AUTHOR=Dartora Caroline , Marseglia Anna , Mårtensson Gustav , Rukh Gull , Dang Junhua , Muehlboeck J-Sebastian , Wahlund Lars-Olof , Moreno Rodrigo , Barroso José , Ferreira Daniel , Schiöth Helgi B. , Westman Eric , for the Alzheimer’s Disease Neuroimaging Initiative , the Australian Imaging Biomarkers and Lifestyle Flagship Study of Ageing , the Japanese Alzheimer’s Disease Neuroimaging Initiative , the AddNeuroMed Consortium TITLE=A deep learning model for brain age prediction using minimally preprocessed T1w images as input JOURNAL=Frontiers in Aging Neuroscience VOLUME=15 YEAR=2024 URL=https://www.frontiersin.org/journals/aging-neuroscience/articles/10.3389/fnagi.2023.1303036 DOI=10.3389/fnagi.2023.1303036 ISSN=1663-4365 ABSTRACT=Introduction

In the last few years, several models trying to calculate the biological brain age have been proposed based on structural magnetic resonance imaging scans (T1-weighted MRIs, T1w) using multivariate methods and machine learning. We developed and validated a convolutional neural network (CNN)-based biological brain age prediction model that uses one T1w MRI preprocessing step when applying the model to external datasets to simplify implementation and increase accessibility in research settings. Our model only requires rigid image registration to the MNI space, which is an advantage compared to previous methods that require more preprocessing steps, such as feature extraction.

Methods

We used a multicohort dataset of cognitively healthy individuals (age range = 32.0–95.7 years) comprising 17,296 MRIs for training and evaluation. We compared our model using hold-out (CNN1) and cross-validation (CNN2–4) approaches. To verify generalisability, we used two external datasets with different populations and MRI scan characteristics to evaluate the model. To demonstrate its usability, we included the external dataset’s images in the cross-validation training (CNN3). To ensure that our model used only the brain signal on the image, we also predicted brain age using skull-stripped images (CNN4).

Results:

The trained models achieved a mean absolute error of 2.99, 2.67, 2.67, and 3.08 years for CNN1–4, respectively.
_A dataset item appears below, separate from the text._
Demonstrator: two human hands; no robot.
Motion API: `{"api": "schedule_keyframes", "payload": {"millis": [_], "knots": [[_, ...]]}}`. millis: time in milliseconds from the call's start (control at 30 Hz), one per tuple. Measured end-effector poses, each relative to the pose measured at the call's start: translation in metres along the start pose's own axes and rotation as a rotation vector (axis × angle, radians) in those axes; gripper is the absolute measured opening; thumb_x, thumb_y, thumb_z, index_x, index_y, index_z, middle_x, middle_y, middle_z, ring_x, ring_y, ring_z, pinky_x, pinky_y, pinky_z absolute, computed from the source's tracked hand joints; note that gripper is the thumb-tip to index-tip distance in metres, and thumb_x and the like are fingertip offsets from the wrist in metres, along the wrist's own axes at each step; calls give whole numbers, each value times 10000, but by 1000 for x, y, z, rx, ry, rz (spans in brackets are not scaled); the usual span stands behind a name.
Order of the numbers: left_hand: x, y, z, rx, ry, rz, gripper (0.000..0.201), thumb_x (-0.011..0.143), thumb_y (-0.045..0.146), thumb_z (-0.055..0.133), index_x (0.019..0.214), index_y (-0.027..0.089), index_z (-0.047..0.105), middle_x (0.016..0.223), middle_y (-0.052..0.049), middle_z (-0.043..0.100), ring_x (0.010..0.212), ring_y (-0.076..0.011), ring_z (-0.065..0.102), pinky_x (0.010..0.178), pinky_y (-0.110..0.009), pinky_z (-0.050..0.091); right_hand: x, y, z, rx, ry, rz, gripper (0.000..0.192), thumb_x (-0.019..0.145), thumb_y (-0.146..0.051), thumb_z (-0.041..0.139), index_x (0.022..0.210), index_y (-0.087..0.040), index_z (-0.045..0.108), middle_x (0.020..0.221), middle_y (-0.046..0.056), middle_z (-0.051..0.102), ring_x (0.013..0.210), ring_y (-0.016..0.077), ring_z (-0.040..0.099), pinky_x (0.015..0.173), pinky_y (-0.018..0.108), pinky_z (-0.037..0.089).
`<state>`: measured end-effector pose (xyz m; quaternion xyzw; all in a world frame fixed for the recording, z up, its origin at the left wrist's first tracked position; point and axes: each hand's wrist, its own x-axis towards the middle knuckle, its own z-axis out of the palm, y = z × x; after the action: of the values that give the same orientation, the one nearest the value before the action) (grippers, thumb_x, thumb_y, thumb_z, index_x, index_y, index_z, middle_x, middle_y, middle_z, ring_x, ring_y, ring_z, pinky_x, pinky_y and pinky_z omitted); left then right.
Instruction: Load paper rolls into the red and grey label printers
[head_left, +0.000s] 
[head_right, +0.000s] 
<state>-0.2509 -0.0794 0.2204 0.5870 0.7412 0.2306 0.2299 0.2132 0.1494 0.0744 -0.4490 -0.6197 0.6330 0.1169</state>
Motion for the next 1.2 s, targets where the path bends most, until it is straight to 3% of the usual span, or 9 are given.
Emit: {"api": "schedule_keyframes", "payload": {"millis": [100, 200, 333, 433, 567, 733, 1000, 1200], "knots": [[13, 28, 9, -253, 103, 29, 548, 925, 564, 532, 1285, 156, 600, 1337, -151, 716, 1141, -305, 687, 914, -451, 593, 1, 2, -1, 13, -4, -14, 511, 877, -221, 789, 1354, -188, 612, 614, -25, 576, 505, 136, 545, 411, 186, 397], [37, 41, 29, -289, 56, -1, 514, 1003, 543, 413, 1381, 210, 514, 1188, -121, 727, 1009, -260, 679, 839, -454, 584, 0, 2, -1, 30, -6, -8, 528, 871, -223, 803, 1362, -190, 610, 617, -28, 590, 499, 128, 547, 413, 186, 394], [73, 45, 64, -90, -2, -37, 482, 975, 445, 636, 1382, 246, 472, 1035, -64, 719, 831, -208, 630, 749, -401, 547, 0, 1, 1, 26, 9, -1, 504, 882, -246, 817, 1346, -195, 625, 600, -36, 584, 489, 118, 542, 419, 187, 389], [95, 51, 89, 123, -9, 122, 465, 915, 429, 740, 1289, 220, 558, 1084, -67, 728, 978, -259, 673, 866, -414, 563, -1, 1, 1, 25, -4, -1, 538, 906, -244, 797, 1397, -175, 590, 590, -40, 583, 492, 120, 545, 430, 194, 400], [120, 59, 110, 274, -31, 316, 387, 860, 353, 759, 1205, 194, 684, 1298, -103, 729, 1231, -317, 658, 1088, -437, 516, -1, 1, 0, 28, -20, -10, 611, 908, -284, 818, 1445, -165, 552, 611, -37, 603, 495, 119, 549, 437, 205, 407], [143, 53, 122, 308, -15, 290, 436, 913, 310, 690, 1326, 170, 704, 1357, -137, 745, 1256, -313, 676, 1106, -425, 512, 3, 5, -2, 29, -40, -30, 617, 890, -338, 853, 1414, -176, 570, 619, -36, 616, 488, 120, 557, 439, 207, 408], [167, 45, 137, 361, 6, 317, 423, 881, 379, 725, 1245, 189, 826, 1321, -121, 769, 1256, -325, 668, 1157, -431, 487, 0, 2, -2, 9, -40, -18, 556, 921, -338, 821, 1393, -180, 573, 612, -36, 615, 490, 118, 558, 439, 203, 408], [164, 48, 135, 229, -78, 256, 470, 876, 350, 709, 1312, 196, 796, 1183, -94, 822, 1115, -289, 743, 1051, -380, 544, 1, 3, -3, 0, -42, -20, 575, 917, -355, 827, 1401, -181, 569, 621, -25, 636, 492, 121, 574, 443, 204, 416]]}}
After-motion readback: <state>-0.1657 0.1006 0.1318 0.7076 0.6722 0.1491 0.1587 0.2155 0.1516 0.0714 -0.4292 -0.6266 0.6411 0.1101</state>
The model’s performance in the external dataset was in the typical range of mean absolute error (MAE) found in the literature for testing sets. Adding the external dataset to the training set (CNN3), overall, MAE is unaffected, but individual cohort MAE improves (5.63–2.25 years). Salience maps of predictions reveal that periventricular, temporal, and insular regions are the most important for age prediction.

Discussion

We provide indicators for using biological (predicted) brain age as a metric for age correction in neuroimaging studies as an alternative to the traditional chronological age. In conclusion, using different approaches, our CNN-based model showed good performance using one T1w brain MRI preprocessing step. The proposed CNN model is made publicly available for the research community to be easily implemented and used to study ageing and age-related disorders.